Todo esto no quiere decir que no queden concesiones al Almodóvar errático de los últimos años. Sigue habiendo detalles difíciles de creer, como ese Sbaraglia paseando por Lavapiés en una visita relámpago a Madrid metiéndose para hacer tiempo en un teatro en el que ¡oh sorpresa!, se representa un monólogo sobre su vida. La elección de este actor y de Exteandía supone una curiosa opción. Nacidos ambos en la década de los 70, aparecen sin caracterización alguna incorporando personajes que, a juzgar por las experiencias pasadas que nos cuentan de ellos, deberían tener diez o quince años más.
El aspecto formal, con Alberto Iglesias en la música y José Luis Alcaine en la fotografía, es, como siempre, exquisito.

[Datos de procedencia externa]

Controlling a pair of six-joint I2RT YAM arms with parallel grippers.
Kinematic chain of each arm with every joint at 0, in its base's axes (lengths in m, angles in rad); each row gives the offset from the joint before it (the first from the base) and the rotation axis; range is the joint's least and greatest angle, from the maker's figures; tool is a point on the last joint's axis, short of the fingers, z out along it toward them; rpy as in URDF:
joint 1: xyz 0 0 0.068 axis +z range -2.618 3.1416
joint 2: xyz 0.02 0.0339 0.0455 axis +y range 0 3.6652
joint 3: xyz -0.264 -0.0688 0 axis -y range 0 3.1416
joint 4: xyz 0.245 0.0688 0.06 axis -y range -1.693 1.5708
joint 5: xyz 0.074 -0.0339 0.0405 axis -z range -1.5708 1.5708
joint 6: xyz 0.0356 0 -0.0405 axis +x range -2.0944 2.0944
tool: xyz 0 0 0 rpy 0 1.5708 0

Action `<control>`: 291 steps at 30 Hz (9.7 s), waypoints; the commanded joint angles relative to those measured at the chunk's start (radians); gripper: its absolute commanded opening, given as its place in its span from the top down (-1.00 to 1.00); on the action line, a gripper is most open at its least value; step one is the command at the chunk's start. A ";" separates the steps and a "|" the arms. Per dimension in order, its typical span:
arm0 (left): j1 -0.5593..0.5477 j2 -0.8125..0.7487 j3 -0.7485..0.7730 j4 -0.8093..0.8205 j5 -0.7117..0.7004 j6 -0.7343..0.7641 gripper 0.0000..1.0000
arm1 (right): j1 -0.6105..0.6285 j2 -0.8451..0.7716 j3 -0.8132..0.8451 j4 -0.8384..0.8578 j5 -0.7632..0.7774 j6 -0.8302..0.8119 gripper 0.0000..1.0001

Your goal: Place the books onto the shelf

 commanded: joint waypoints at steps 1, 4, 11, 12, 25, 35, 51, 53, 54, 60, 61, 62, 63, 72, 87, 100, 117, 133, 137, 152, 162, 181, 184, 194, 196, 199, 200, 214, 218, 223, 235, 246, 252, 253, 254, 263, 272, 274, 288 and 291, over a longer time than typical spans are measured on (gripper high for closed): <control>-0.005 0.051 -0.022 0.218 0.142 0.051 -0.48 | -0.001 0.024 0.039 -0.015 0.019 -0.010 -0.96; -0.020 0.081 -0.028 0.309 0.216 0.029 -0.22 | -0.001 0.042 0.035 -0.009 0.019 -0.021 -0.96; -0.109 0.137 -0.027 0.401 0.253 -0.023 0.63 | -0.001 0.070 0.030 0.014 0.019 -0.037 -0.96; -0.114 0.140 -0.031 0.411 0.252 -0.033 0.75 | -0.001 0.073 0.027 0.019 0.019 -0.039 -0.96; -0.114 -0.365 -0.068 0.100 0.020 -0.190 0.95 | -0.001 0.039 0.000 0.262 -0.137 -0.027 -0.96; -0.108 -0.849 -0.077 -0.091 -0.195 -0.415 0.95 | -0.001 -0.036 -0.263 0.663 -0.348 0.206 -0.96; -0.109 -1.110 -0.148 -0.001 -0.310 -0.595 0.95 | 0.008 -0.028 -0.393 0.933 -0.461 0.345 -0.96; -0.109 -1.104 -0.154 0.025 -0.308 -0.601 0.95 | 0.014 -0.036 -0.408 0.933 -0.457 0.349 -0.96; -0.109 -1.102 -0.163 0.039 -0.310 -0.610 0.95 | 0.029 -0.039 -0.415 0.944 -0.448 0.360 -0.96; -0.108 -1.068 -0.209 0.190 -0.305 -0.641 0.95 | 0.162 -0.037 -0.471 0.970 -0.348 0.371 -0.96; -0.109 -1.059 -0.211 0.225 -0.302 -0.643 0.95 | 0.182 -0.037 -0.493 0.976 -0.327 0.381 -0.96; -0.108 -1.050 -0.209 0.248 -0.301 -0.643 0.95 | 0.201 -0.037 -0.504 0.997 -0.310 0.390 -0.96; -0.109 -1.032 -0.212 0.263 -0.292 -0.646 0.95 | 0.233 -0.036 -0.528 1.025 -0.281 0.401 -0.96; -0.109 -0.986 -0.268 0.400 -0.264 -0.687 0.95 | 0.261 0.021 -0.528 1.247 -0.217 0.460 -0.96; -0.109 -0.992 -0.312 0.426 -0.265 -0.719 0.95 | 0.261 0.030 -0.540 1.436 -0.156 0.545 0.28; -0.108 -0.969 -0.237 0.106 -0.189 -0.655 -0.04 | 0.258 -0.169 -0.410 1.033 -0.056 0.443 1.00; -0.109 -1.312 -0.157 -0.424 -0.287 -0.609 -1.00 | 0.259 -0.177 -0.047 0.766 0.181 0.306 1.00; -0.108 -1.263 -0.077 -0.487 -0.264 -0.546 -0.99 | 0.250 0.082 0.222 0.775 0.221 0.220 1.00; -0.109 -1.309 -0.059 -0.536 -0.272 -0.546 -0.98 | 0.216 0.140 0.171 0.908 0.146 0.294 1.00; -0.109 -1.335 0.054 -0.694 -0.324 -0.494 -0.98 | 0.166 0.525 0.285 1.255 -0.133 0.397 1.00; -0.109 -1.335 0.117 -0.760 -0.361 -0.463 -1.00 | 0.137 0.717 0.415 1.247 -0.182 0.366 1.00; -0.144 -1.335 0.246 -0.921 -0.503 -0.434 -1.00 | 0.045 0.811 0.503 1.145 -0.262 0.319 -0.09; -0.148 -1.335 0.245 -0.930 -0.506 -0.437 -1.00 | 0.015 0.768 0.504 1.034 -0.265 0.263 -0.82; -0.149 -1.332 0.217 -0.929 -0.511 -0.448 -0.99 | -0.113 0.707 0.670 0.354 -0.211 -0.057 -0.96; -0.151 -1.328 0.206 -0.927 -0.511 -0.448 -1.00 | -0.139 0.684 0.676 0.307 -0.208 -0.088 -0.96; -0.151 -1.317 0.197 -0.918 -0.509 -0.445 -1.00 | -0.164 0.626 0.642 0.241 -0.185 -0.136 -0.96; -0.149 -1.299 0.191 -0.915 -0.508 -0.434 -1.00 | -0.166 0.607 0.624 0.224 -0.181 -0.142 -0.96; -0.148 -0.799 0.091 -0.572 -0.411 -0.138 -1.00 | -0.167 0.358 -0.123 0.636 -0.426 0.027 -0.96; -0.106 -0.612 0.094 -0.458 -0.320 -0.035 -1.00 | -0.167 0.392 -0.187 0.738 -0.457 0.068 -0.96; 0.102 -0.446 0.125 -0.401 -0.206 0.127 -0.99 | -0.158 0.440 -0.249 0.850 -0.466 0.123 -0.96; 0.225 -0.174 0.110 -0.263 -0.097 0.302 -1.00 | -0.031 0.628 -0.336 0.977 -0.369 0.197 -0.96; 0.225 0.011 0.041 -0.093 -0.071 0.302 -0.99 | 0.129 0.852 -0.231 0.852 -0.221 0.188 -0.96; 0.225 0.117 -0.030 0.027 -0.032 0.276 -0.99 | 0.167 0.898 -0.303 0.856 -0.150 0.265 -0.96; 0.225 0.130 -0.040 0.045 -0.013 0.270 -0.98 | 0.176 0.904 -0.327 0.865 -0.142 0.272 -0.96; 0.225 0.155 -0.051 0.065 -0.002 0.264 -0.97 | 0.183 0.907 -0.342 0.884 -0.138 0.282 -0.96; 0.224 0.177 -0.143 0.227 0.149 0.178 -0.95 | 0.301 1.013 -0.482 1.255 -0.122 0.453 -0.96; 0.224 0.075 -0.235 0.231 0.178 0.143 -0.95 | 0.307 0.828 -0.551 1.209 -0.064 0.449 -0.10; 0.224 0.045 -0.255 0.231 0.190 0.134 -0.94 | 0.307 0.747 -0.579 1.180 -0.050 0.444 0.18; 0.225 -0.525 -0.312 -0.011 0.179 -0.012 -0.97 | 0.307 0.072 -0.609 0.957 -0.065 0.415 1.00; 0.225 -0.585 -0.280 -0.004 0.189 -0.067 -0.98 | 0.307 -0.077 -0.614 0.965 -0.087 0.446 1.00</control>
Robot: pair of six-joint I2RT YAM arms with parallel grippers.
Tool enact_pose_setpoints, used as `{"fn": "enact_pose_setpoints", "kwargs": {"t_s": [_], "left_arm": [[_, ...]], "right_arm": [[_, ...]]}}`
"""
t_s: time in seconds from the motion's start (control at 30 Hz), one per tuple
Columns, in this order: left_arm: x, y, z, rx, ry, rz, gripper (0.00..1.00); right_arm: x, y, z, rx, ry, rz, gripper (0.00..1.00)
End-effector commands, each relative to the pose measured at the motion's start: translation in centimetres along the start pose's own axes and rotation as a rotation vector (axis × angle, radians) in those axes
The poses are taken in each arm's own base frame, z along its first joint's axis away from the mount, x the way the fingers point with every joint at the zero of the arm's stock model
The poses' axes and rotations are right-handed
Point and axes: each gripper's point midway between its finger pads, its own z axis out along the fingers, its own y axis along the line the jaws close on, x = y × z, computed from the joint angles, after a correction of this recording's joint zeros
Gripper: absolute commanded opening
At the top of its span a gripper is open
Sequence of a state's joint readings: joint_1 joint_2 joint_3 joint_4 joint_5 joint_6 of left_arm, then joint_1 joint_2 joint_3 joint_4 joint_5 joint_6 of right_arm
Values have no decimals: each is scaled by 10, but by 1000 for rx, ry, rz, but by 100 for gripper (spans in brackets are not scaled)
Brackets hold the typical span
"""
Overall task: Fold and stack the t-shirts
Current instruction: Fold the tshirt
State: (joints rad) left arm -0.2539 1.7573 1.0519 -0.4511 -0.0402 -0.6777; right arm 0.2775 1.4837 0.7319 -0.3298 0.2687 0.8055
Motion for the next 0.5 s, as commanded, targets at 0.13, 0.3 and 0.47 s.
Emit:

A la película le falta, en conjunto, ese hervor que separa lo notable de lo sobresaliente. Pero apunta maneras. El tiempo dirá si volveremos a ver una obra maestra de Pedro Almodóvar. No es cuestión de que se pase lo que le quede filmografía hablando de sí mismo. Pero sí de que recupere, sin necesidad de renunciar al surrealismo, la mínima verosimilitud. En ese sentido, ‘Dolor y gloria‘ no llega a la meta. Pero muestra el camino.